AIM OF THE TASK —
Only one stretch of the data below should be repeated: the lines from the line containing "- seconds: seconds" through the line containing "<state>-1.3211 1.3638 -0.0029", inclusive, exactly as they are.

THE DATA —
----------------------------------------
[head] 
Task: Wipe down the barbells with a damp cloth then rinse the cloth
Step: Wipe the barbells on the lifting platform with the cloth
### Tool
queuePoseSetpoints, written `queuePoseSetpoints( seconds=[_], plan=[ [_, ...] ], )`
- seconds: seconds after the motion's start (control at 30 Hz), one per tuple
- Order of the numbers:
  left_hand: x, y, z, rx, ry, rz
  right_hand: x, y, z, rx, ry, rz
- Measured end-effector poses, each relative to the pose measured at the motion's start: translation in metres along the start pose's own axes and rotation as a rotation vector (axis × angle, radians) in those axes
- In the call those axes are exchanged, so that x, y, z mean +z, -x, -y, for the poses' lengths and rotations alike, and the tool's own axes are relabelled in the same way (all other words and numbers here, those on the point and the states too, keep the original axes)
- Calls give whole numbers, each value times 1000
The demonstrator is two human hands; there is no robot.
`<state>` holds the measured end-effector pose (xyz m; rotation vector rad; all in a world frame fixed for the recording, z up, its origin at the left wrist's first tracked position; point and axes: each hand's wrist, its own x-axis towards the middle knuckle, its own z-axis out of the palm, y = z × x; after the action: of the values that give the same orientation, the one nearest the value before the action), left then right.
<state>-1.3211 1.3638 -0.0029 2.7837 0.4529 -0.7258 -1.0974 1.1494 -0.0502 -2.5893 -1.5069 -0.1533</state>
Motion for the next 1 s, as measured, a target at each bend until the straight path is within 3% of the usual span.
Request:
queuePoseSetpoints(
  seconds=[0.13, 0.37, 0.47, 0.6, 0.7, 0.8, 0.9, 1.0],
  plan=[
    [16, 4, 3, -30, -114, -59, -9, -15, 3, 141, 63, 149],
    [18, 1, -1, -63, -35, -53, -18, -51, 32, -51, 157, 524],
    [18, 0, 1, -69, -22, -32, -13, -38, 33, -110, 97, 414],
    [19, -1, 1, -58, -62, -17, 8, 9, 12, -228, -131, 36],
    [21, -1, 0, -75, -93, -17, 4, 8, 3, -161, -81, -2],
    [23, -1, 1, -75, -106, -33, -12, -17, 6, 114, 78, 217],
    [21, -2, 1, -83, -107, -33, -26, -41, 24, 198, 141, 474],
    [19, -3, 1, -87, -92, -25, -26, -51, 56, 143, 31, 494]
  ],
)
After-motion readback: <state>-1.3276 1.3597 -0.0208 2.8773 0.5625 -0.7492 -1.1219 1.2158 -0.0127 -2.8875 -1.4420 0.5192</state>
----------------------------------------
ANSWER SECTION —
- seconds: seconds after the motion's start (control at 30 Hz), one per tuple
- Order of the numbers:
  left_hand: x, y, z, rx, ry, rz
  right_hand: x, y, z, rx, ry, rz
- Measured end-effector poses, each relative to the pose measured at the motion's start: translation in metres along the start pose's own axes and rotation as a rotation vector (axis × angle, radians) in those axes
- In the call those axes are exchanged, so that x, y, z mean +z, -x, -y, for the poses' lengths and rotations alike, and the tool's own axes are relabelled in the same way (all other words and numbers here, those on the point and the states too, keep the original axes)
- Calls give whole numbers, each value times 1000
The demonstrator is two human hands; there is no robot.
`<state>` holds the measured end-effector pose (xyz m; rotation vector rad; all in a world frame fixed for the recording, z up, its origin at the left wrist's first tracked position; point and axes: each hand's wrist, its own x-axis towards the middle knuckle, its own z-axis out of the palm, y = z × x; after the action: of the values that give the same orientation, the one nearest the value before the action), left then right.
<state>-1.3211 1.3638 -0.0029 2.7837 0.4529 -0.7258 -1.0974 1.1494 -0.0502 -2.5893 -1.5069 -0.1533</state>

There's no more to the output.